Ou comment optimiser les investissements en budgets d'études hydrauliques.

Un récent article : " Get More Out of Water Resources Engineering Models " par le Docteur Venu Kandiah, a résonné avec des problématiques que l'on rencontre souvent dans les études hydrauliques :

  • Quelle est la durée de vie des modèles construits dans le cadre d'une étude spécifique ?
  • Quel usage en est-il fait ? seront-ils réexploités par la suite ou mis au placard ?
  • In fine, quel est le retour sur investissement de la collectivité pour ces outils coûteux à mettre en oeuvre, s'ils sont utilisés une seule fois, dans un contexte spécifique ?

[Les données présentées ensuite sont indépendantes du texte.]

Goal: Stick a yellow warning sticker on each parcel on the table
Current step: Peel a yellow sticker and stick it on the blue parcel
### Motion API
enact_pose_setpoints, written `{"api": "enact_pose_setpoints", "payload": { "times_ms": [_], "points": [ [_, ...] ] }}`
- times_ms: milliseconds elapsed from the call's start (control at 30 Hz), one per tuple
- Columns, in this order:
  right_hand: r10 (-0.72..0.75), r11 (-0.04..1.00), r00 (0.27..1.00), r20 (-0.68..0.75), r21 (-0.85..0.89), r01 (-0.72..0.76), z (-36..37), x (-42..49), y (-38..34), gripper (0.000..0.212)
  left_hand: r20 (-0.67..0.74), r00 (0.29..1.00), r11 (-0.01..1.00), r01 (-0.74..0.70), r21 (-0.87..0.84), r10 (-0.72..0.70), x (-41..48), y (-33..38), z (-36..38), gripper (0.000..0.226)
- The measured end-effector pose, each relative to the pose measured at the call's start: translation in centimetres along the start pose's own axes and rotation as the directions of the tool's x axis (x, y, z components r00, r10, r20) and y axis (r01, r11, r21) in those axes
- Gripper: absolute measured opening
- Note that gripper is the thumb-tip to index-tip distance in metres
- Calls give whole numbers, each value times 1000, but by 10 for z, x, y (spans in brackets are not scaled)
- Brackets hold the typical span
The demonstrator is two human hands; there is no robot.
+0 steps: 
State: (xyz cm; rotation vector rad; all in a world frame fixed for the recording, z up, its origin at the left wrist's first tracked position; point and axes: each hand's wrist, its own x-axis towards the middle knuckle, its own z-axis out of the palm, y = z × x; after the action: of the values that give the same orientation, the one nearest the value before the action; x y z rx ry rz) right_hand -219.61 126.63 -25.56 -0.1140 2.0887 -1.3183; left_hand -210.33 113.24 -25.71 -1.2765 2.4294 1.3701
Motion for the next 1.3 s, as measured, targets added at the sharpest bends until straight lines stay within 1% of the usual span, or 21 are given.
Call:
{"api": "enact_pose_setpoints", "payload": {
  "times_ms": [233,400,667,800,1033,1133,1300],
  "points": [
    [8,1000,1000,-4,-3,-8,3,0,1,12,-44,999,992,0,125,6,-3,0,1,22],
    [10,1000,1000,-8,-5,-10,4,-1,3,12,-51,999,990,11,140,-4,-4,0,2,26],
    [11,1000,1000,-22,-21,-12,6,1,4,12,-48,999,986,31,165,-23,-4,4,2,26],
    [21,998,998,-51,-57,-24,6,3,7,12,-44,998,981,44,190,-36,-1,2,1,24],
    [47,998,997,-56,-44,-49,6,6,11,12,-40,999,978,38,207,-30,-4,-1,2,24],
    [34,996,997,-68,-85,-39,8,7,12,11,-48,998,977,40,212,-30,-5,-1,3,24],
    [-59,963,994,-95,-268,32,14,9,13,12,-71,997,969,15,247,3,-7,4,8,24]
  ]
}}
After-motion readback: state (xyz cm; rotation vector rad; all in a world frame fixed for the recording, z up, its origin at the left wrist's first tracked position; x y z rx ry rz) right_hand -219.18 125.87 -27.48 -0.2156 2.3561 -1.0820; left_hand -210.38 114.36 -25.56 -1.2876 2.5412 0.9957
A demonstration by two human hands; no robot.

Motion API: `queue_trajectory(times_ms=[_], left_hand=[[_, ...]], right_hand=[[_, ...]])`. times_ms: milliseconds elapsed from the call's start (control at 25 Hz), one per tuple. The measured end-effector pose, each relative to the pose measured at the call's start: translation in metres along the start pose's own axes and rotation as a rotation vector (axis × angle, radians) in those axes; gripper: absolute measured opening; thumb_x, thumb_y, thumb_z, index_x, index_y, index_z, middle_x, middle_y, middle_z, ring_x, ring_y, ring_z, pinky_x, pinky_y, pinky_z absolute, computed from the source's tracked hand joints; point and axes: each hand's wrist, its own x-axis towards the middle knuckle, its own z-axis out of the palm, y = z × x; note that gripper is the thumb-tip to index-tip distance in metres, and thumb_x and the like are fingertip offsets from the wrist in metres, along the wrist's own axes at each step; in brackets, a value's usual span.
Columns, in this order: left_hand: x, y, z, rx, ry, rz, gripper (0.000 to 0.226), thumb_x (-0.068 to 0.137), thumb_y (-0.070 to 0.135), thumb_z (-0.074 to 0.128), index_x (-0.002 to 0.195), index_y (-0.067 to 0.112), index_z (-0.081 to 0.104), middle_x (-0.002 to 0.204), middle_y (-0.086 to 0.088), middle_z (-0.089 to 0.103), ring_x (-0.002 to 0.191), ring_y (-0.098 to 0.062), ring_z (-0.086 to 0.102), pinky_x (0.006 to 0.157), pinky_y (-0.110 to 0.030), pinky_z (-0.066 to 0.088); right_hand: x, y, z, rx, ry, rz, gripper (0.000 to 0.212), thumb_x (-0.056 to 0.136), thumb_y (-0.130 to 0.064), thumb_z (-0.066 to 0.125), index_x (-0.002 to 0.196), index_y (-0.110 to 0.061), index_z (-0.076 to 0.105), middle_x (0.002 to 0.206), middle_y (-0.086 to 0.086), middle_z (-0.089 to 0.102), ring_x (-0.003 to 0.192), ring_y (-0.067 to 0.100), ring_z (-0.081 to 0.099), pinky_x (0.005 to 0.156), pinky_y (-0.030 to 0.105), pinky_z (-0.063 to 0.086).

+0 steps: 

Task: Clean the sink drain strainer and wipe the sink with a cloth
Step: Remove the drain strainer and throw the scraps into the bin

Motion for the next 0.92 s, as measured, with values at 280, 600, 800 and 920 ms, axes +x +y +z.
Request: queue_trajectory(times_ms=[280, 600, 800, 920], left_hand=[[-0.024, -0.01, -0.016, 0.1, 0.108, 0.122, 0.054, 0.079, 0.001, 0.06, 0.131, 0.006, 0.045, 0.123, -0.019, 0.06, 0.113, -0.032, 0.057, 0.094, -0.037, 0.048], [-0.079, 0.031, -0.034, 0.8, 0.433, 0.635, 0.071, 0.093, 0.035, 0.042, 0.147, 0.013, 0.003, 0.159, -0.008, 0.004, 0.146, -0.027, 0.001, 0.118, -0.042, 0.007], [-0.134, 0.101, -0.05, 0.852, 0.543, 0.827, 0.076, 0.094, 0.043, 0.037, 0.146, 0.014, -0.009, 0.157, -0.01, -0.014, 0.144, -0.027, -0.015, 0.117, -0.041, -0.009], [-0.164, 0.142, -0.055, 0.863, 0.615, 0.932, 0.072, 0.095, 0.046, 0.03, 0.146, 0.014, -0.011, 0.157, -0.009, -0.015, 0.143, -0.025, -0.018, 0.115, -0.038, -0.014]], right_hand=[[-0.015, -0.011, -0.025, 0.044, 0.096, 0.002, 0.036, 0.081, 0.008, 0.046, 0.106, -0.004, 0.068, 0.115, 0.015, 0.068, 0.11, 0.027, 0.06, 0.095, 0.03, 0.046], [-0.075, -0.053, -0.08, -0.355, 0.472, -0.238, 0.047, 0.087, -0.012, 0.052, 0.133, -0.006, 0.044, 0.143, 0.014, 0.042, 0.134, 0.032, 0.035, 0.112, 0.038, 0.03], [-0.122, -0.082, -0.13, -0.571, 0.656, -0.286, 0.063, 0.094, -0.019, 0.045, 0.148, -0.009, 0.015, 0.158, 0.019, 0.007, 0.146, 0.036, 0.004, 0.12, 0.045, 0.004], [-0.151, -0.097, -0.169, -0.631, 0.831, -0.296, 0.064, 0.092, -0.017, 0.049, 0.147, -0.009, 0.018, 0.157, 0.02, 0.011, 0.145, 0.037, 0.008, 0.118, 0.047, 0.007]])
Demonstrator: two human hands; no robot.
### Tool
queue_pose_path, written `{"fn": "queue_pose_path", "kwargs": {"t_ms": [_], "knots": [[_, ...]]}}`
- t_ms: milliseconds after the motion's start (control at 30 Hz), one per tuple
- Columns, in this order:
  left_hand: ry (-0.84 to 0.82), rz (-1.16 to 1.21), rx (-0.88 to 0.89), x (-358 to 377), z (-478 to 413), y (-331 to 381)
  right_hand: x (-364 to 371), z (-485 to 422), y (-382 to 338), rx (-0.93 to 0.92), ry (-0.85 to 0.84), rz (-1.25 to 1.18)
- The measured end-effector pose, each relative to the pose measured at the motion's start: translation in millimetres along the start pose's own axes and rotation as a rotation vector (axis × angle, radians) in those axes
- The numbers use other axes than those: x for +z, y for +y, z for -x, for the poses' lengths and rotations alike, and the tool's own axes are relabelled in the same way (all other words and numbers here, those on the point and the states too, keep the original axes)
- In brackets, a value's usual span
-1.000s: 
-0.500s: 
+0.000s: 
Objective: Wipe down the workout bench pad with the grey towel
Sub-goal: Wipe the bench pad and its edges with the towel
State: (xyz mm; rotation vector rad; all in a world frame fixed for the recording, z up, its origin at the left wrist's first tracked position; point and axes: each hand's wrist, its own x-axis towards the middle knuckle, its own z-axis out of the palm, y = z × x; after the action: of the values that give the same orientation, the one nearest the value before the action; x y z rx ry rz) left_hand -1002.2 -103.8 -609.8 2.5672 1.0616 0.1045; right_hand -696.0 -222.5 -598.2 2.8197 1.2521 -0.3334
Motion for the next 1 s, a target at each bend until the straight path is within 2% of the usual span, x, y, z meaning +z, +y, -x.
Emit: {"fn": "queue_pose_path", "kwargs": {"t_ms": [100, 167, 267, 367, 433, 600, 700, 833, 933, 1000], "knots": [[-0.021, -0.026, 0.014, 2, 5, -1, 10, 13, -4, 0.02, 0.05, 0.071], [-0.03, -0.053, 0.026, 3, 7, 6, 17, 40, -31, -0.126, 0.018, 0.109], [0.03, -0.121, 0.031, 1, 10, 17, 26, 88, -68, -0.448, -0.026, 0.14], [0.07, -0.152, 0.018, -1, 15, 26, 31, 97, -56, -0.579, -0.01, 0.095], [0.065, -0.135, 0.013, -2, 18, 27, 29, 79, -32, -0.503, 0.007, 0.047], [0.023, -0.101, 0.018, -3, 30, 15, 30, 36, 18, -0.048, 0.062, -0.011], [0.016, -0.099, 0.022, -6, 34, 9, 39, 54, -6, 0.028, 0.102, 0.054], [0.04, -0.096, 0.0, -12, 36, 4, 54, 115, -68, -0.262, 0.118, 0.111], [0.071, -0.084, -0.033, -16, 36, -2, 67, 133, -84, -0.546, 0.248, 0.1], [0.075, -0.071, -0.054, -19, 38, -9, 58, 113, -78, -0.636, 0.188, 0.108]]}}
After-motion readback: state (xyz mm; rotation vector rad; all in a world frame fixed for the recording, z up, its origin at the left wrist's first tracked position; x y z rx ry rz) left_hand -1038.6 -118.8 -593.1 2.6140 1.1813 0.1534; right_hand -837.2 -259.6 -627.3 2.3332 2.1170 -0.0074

A cette heure où l'on parle beaucoup d'OpenData, ces données que représentent les modèles sont plus que jamais un atout, à exploiter et valoriser dans l'intérêt général.

Dans les faits :

Beaucoup de marchés impliquant de la modélisation hydraulique (cartographie de l'aléa inondation, étude de dimensionnement d'aménagements, schémas directeurs etc...) n'incluent pas la fourniture des modèles construits et exploités dans le cadre d'une étude, hormis les marchés très spécifiques centrés sur la modélisation, qui ne représentent pas la majorité des appels d'offre.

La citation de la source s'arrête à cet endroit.